A Secretaria de Estado da Saúde (SES), por meio da Fundação Estadual de Saúde (Funesa) e da Escola de Saúde Pública de Sergipe (ESP-SE), realizou nesta quarta-feira, 6, a Oficina de Manutenção de Potencial Doador promovida pela Central Estadual de Transplantes. O encontro teve como objetivo reforçar cuidados com pacientes em protocolo de morte encefálica, qualificar o atendimento às famílias e ampliar a conscientização sobre a doação de órgãos e tecidos.
A capacitação foi direcionada a enfermeiros, médicos, técnicos de enfermagem, psicólogos, assistentes sociais e outros profissionais que atuam no processo de doação e transplante. Durante a atividade, foram alinhadas práticas multiprofissionais e discutido o papel de cada área no acolhimento familiar e na preservação adequada dos órgãos, com foco em um procedimento mais humanizado, ético e seguro.
O coordenador da Central Estadual de Transplantes, Benito Fernandez, explicou que manter o potencial doador requer intervenção integrada das equipes de saúde. Segundo ele, quando ocorre a morte encefálica é necessário adotar uma série de medidas médicas e de suporte multiprofissional para preservar a viabilidade dos órgãos, além de oferecer acolhimento compatível às famílias, uma vez que a doação é um gesto de solidariedade.
Benito também destacou a importância de falar sobre a intenção de ser doador enquanto a pessoa está viva, lembrando que atualmente mais de 80 mil pessoas aguardam por um transplante no Brasil. Para ele, esclarecer a família sobre essa vontade pode aumentar as chances de que a doação ocorra e transformar um momento de dor em esperança para outros pacientes.
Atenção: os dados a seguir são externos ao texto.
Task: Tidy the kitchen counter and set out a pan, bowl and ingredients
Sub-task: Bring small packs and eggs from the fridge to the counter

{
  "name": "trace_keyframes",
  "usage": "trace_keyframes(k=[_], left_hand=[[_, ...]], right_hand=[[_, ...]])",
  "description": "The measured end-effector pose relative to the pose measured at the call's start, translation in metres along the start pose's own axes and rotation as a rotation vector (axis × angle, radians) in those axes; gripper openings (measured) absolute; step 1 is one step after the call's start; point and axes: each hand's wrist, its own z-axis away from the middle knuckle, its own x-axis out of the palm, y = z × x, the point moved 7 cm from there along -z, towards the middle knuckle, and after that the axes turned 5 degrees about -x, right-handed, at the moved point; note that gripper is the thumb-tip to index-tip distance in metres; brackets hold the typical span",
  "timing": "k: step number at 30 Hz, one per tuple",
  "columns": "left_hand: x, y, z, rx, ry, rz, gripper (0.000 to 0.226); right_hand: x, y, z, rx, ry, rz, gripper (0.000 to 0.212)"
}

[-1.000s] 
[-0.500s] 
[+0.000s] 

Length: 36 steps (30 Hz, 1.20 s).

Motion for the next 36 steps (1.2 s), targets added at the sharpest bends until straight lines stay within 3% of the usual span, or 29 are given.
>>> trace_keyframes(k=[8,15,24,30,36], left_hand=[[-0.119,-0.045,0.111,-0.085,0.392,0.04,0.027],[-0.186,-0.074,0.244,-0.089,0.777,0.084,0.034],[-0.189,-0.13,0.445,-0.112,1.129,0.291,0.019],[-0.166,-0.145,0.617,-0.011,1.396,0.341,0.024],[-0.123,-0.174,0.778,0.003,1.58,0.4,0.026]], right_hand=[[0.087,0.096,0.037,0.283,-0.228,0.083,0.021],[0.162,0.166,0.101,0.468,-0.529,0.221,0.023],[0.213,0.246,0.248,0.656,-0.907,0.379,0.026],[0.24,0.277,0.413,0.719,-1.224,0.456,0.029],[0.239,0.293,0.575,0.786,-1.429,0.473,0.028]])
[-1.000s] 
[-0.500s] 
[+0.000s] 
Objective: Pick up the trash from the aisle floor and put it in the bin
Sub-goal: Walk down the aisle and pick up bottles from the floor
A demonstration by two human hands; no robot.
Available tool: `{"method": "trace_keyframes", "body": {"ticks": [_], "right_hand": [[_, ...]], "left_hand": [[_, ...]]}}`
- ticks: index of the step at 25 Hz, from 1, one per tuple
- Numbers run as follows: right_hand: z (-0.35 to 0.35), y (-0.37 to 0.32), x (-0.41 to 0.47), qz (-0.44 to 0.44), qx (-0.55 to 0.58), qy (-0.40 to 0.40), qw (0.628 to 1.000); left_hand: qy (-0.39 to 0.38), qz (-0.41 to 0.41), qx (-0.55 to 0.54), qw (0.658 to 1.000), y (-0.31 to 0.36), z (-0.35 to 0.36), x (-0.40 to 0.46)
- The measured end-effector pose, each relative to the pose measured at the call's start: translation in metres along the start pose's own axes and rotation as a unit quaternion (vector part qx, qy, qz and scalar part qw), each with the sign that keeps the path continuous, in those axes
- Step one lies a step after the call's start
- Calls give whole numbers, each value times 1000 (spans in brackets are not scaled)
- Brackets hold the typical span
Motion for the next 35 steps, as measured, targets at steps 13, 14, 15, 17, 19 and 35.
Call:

A assistente social da Central de Transplantes de Sergipe, Ana Maria Dantas, afirmou que o trabalho envolve acompanhamento contínuo das famílias, incluindo suporte emocional e social. Ela relatou que profissionais frequentemente encontram casos de vulnerabilidade, medo e falta de informação, motivo pelo qual a rede de apoio e a orientação adequada são componentes centrais do processo.
O médico intensivista Gustavo Guedes de Carvalho ressaltou a necessidade da capacitação para garantir segurança e confiança ao longo de todo o procedimento. Ele lembrou que existe um protocolo rigoroso e ético para o diagnóstico de morte encefálica, que assegura assistência plena ao paciente e atendimento às famílias independentemente da decisão sobre a doação.